Consistency is the name of the game here, Terry – I know there are some WRs we draft with the idea that we are drafting for that high ceiling, that “knock it out of the park” guy. But you were never him. All I ever wanted was someone solid and dependable. A classic Bobby Trees circa 2019 kind of guy. Not super flashy, but reliable, and you know he will get you about 13 fantasy points a week as well as get you home in time for curfew. Without the massive ups and downs that you brought to the table – those one- and two-point weeks. Those are hard to come back from Terry. You finished the 2021 season as WR25, again not horrendous, but nowhere near valuable enough to cover the draft capital invested in you. The fact that your successful weeks were so vastly different from your unsuccessful weeks made me hold on to you on my roster much longer than I should have. Your best finish in 2021 was WR3, and your worst finish was WR100. I have difficulty staying in a relationship with a player so inconsistent.

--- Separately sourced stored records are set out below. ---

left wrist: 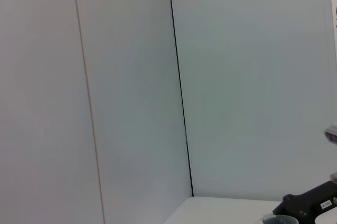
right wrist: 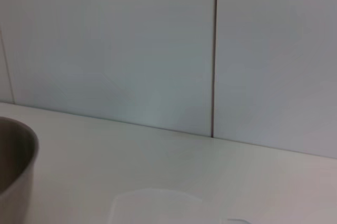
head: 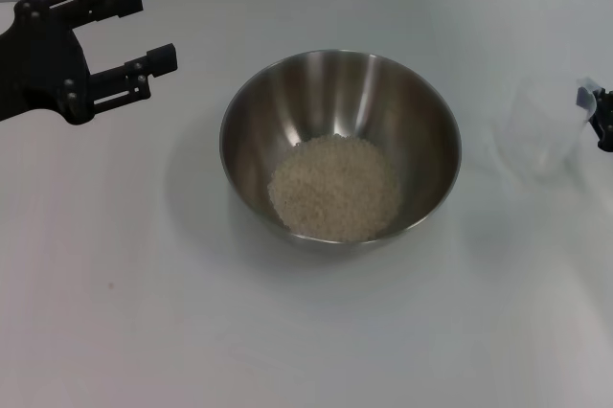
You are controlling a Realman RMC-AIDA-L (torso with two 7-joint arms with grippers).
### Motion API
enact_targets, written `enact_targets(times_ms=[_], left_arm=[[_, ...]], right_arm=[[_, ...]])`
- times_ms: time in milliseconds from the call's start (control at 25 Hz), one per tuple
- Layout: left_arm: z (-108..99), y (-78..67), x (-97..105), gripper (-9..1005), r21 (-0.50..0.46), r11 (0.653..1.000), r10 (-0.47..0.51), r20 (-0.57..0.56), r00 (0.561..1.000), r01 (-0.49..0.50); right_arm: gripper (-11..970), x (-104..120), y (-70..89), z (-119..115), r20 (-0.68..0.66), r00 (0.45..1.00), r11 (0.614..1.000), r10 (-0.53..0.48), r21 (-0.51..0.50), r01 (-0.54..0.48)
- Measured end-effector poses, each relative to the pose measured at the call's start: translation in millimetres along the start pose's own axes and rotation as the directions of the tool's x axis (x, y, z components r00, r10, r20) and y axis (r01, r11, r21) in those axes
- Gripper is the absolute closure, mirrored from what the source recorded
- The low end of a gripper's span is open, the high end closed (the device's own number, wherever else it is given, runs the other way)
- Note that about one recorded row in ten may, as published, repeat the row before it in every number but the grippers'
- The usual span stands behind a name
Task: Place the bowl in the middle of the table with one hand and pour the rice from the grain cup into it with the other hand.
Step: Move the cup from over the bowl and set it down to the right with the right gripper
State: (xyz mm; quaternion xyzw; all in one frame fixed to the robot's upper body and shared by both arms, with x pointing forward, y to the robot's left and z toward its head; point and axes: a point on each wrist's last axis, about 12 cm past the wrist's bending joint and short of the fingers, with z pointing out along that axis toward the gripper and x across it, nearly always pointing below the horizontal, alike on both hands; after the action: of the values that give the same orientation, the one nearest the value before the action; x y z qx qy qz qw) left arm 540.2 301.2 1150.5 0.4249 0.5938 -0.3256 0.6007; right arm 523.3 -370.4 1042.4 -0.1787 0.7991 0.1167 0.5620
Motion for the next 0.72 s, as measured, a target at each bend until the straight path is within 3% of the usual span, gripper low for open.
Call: enact_targets(times_ms=[720], left_arm=[[0,0.2,0,301,0.0,1.0,0.001,-0.001,1.0,-0.001]], right_arm=[[858,3,5.8,12,-0.025,0.999,0.999,-0.033,0.006,0.033]])
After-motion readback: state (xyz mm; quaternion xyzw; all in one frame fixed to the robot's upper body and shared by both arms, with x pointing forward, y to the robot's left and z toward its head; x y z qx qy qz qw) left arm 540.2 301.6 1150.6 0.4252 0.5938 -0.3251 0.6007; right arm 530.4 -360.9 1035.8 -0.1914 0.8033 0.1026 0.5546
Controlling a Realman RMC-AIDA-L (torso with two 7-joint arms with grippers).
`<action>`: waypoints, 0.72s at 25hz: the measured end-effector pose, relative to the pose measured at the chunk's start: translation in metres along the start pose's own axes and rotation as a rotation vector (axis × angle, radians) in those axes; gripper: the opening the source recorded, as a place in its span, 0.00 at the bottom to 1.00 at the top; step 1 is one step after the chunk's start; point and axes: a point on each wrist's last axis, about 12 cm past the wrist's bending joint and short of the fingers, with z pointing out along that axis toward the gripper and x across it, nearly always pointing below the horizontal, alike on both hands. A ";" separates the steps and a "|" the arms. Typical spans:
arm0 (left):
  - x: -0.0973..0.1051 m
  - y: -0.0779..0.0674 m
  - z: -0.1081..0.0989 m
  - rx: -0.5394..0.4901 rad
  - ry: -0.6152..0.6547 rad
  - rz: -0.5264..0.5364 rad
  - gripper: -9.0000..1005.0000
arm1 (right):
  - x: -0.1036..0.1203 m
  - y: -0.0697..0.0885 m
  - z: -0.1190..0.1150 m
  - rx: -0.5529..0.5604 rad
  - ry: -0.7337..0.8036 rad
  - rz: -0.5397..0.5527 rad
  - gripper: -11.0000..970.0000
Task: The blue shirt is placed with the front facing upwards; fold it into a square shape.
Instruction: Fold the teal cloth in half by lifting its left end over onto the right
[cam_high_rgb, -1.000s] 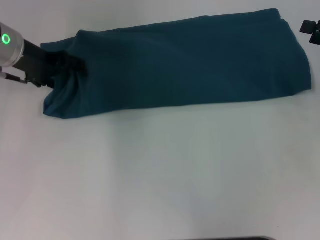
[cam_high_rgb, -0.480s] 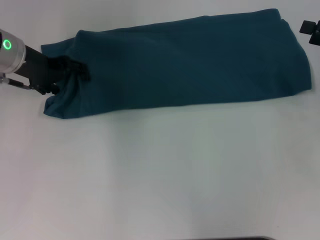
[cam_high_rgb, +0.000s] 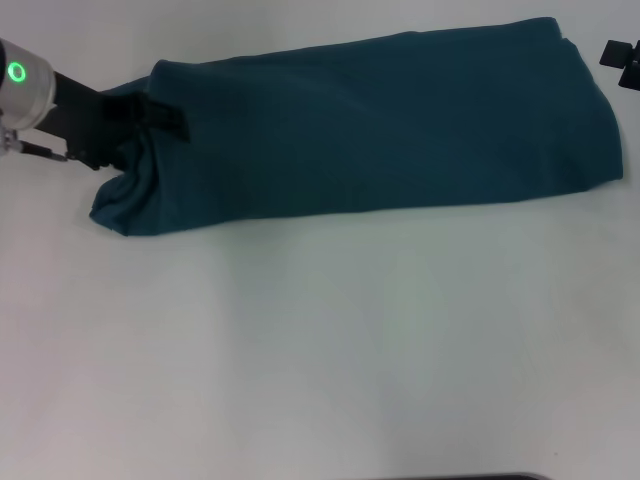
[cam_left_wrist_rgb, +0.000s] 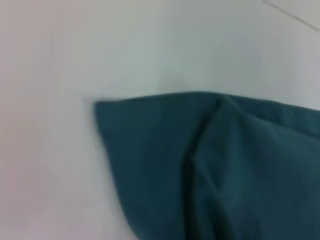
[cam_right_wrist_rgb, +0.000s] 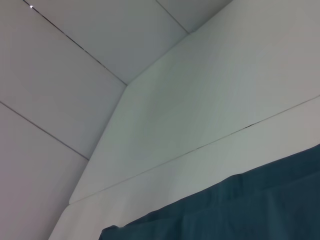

Now we find ourselves here, Terry. You are heading into your fourth season with the (now) Washington Commanders once again as their presumed WR1. You will have a new QB in Carson Wentz and various rookies that could steal some targets from you in Jahan Dotson and Brian Robinson. It is a contract year for you, and I do not know what to think of you this season. I don’t know if the addition of Wentz gives me optimism for you – sure, the varsity jacket in mustard yellow is visually appealing, but what’s underneath? Wentz was ranked 14th in PFF’s QB NFL passer rating in 2021, which is average, and an average QB is not what I want for you, Terry. Unfortunately, Wentz encountered pressure frequently, even with the solid offensive line he had protecting him in Indy. He was second only to Kirk Cousins when it came to the frequency of him getting hit while throwing. His adjusted completion percentage was close to the bottom of the barrel for starting QBs; only Baker Mayfield, Zach Wilson, and Justin Fields performed worse. Terry, these stats do not make me feel more inclined to draft you in 2022.
But I might be wrong. Wentz did throw more TDs than your 2021 QB Taylor Heinicke did last year, and he also had half as many interceptions. Wentz was also more successful at connecting on big-time throws than Heinicke so perhaps you will have more chances to catch those deep TDs in 2022. Despite some questionable statistics, Wentz loves to force-feed his primary receiver; Pitty City received over 25% of Indy’s total targets in 2021, which translated into Pittman finishing as WR21. Could the primary receiving target love affair with Wentz continue in Washington? That could bode well for you. In addition, Wentz speaks highly of you, remembering playing against you in your first NFL game, mentioning that you were “different” and he would love to throw the ball to you one day.
As we head into the 2022 season, that day is here. Shall we give it one more go, Terry? A romance for the ages, perhaps? All I am asking for is some consistency and a few more TDs. See you on the other side, hopefully with a fantasy championship and your name on my roster.